Working capital of $74.06 million supports operations and growth investments. Return on equity of 30.89% demonstrates exceptional capital efficiency. The company reinvests profits rather than paying dividends, prioritizing growth. Track CCRC on Meyka for real-time updates on financial developments and quarterly earnings.
Final Thoughts
CCRC stock presents a compelling oversold bounce opportunity for value-oriented investors. The $6.50 close on April 22 reflects a 0.31% gain amid elevated trading volume, suggesting institutional accumulation. The stock’s 4.79 P/E ratio and $12.61 Graham Number indicate significant undervaluation relative to intrinsic worth. Meyka AI’s B-grade rating and $9.17 yearly forecast suggest 41% upside potential. The company’s fortress balance sheet, strong cash generation, and efficient receivables collection provide downside protection. However, investors should monitor quarterly earnings and competitive dynamics in China’s BPO market. The oversold technical setup combined with fundamental strength creates a favorable risk-reward profile. These grades are not guaranteed and we are not financial advisors. Conduct thorough due diligence before making investment decisions.
FAQs
CCRC gained 0.31% to $6.50 on elevated volume (147,697 shares, 186% above average), reflecting easing oversold conditions and potential institutional accumulation at depressed valuations near the 52-week low.

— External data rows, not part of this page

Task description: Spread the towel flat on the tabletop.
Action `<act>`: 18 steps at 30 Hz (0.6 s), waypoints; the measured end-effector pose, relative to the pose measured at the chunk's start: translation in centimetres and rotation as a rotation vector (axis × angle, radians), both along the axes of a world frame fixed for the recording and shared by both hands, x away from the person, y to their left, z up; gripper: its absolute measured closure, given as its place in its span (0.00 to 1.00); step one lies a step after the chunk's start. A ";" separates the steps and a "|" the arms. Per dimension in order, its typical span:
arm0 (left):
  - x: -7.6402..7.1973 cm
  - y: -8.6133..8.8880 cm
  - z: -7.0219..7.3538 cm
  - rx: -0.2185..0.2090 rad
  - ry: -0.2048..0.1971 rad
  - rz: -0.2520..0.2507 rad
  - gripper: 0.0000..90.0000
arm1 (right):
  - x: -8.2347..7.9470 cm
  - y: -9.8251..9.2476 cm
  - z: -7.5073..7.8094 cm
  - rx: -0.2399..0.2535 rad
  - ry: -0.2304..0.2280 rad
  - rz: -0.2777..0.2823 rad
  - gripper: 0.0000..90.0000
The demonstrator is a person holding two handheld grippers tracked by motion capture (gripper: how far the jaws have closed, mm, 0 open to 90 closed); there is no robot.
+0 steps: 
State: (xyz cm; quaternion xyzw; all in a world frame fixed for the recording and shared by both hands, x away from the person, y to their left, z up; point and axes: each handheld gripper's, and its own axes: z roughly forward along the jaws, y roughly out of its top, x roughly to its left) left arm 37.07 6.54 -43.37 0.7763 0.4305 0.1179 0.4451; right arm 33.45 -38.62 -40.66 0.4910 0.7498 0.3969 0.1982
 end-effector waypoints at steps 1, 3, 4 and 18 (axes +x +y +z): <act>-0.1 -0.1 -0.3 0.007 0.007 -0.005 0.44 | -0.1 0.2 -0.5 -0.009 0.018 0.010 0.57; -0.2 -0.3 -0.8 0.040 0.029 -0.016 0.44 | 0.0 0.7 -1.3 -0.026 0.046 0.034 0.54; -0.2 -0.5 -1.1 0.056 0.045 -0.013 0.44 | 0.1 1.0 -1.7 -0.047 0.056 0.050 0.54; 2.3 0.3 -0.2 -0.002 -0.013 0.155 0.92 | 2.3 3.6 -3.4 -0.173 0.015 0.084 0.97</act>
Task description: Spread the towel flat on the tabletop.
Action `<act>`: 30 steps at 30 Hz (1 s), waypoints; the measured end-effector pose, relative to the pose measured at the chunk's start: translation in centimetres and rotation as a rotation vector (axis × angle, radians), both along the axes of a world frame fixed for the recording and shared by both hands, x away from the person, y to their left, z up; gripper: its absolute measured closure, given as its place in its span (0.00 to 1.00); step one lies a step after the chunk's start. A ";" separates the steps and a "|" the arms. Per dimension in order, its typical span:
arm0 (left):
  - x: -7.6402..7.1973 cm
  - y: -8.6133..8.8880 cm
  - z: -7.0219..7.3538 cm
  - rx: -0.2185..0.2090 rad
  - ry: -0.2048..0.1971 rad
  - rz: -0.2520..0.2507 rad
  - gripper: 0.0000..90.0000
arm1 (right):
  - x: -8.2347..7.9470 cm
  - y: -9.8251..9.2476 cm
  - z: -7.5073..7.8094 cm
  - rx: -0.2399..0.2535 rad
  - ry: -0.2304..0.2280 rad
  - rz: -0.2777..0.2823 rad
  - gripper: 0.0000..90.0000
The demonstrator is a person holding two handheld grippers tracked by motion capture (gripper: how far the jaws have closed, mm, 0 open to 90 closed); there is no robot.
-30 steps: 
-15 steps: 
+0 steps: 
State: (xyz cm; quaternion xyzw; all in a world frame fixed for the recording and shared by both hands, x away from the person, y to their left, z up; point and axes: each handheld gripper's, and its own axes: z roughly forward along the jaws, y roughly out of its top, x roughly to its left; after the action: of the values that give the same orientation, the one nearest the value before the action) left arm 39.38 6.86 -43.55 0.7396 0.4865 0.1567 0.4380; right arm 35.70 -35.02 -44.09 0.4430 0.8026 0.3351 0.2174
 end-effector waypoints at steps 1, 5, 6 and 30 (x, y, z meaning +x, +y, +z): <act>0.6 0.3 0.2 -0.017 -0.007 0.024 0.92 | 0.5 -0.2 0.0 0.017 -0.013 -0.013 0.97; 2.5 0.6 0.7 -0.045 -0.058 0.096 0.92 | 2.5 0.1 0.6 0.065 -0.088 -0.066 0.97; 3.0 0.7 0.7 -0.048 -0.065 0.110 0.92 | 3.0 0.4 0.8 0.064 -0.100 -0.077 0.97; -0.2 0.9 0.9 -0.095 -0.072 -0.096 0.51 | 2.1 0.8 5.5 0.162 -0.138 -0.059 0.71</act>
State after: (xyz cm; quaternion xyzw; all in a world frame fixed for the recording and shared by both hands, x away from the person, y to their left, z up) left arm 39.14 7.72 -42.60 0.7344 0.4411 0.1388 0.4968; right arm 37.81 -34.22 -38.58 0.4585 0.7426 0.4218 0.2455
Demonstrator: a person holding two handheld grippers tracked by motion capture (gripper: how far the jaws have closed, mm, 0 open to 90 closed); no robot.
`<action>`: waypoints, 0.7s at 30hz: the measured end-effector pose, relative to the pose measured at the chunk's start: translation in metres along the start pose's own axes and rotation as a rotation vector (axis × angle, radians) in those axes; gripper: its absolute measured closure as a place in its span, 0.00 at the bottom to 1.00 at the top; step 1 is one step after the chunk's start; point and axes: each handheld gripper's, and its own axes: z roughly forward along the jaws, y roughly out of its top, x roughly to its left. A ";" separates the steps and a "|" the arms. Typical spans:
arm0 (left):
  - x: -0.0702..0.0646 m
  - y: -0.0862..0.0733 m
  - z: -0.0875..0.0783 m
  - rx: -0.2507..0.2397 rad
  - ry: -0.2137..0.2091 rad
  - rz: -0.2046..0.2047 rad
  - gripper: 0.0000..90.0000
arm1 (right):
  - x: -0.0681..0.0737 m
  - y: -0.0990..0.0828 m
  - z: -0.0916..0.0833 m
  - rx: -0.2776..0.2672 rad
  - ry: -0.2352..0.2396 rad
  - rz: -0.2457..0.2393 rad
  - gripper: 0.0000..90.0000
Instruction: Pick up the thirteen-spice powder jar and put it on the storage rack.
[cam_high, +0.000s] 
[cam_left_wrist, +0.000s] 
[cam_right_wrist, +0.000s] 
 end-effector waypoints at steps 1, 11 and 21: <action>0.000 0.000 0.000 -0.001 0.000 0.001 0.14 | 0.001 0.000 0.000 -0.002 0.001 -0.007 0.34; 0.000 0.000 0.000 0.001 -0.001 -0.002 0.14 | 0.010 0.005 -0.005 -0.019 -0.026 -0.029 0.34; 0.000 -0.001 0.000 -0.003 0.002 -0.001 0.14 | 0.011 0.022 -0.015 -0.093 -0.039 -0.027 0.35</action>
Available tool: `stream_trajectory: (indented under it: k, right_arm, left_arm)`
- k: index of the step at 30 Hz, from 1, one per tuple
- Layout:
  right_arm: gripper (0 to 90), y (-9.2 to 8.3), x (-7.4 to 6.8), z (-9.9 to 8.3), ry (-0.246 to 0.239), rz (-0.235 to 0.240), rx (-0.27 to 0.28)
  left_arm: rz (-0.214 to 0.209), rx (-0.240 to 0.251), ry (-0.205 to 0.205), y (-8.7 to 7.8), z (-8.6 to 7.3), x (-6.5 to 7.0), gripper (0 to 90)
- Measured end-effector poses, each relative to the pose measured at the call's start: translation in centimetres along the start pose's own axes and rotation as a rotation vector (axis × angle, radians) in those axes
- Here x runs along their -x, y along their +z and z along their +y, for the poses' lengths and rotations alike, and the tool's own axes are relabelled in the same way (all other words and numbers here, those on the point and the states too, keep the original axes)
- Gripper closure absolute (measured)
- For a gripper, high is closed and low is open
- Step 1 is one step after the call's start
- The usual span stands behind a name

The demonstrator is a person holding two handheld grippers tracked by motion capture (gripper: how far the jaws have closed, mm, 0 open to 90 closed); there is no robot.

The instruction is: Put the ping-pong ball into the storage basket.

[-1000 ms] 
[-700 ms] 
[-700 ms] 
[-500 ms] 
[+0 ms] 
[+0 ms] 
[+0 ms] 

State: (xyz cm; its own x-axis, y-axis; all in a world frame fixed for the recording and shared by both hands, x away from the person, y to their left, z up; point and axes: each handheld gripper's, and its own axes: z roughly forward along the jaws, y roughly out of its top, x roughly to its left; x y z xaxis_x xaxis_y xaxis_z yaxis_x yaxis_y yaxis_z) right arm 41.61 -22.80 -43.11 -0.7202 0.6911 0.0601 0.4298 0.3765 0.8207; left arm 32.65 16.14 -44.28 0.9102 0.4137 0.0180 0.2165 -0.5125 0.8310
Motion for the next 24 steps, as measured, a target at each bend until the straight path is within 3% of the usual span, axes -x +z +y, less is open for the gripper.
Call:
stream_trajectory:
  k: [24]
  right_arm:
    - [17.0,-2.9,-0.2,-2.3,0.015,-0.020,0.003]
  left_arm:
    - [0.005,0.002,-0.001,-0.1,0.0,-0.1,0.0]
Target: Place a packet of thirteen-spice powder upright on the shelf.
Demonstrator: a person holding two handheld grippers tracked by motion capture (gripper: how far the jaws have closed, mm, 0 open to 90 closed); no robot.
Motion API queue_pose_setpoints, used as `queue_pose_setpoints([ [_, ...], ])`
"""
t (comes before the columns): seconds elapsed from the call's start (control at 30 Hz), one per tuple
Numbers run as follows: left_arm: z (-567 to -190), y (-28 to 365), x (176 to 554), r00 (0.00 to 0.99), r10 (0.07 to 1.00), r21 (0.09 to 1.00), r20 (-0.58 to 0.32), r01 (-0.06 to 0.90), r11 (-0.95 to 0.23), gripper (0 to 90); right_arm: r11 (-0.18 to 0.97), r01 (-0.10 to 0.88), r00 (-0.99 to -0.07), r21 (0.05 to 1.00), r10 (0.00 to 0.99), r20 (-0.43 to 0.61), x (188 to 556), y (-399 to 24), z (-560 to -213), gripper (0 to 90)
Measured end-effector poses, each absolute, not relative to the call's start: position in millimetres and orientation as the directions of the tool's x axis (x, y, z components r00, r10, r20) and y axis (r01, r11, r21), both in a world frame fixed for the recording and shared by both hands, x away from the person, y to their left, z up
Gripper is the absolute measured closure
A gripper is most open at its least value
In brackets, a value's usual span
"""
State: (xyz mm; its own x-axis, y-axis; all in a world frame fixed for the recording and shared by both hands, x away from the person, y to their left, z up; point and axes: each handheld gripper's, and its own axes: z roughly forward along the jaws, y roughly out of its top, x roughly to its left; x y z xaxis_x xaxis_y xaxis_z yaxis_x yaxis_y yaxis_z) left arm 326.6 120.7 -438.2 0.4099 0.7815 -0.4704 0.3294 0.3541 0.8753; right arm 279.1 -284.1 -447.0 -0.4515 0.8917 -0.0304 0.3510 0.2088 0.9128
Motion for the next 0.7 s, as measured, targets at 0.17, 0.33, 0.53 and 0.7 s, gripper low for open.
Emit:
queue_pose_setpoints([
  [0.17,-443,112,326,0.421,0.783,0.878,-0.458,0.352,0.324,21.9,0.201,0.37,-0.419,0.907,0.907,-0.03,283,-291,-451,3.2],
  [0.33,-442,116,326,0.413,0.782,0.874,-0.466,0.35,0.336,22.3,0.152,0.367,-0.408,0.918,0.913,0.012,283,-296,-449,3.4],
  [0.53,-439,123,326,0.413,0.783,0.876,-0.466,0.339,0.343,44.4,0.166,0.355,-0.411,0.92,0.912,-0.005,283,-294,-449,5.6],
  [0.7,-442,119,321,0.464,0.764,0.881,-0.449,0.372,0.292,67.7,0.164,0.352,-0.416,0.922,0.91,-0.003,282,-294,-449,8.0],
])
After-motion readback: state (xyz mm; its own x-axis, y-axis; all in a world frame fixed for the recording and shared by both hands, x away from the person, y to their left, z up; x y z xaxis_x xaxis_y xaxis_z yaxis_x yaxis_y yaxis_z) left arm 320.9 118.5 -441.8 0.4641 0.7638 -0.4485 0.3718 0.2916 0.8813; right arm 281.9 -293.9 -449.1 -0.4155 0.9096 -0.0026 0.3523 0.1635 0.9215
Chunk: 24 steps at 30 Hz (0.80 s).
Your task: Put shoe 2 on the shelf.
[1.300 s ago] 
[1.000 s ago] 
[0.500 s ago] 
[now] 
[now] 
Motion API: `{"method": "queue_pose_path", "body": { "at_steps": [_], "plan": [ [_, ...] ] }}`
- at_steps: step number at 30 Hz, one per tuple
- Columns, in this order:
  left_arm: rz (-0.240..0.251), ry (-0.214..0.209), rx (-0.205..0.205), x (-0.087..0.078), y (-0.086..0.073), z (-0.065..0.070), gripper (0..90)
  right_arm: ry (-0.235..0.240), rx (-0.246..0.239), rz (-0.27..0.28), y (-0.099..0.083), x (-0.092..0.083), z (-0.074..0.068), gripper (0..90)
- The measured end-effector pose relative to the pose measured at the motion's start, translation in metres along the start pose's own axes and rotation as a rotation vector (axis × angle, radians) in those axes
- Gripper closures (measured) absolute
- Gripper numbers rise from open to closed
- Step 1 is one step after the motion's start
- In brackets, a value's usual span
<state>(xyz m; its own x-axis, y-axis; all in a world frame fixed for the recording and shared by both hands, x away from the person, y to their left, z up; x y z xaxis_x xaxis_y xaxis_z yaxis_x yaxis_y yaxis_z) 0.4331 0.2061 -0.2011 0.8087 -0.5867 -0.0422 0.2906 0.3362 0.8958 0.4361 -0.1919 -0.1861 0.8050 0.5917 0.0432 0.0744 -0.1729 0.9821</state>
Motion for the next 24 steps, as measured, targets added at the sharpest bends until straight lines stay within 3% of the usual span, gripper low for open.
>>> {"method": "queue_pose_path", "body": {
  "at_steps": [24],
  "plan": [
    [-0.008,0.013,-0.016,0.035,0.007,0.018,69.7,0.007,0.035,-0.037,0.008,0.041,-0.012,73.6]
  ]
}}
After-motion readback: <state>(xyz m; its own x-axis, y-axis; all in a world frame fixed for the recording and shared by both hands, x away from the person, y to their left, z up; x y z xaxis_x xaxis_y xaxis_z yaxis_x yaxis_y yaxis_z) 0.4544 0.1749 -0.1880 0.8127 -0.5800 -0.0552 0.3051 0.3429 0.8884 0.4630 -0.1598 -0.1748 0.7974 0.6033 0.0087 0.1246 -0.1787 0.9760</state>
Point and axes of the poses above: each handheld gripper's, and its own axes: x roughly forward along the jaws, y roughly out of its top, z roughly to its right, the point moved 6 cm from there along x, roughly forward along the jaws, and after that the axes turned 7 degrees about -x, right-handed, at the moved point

CCRC trades at P/E of 4.79, well below S&P 500’s 20x average. Graham Number of $12.61 suggests intrinsic value nearly double current price, indicating significant discount to fundamental worth.
Meyka AI projects CCRC reaching $9.17 in 12 months (41% upside), $10.90 in three years, and $12.68 in five years. Forecasts are model-based and not guaranteed.
CCRC maintains strong financial health with debt-to-equity of 0.16, interest coverage of 151.95x, $2.38 cash per share, and $74.06 million working capital supporting operations and growth.
CCRC provides business process outsourcing for inbound and outbound customer care to Chinese telecom carriers. With 11,101 employees, it generates $13.11 revenue per share at 11.16% operating margin.
Disclaimer:
Stock markets involve risks. This content is for informational purposes only. Past performance does not guarantee future results. Meyka AI PTY LTD provides market analysis and data insights, not financial advice. Always conduct your own research and consider consulting a licensed financial advisor.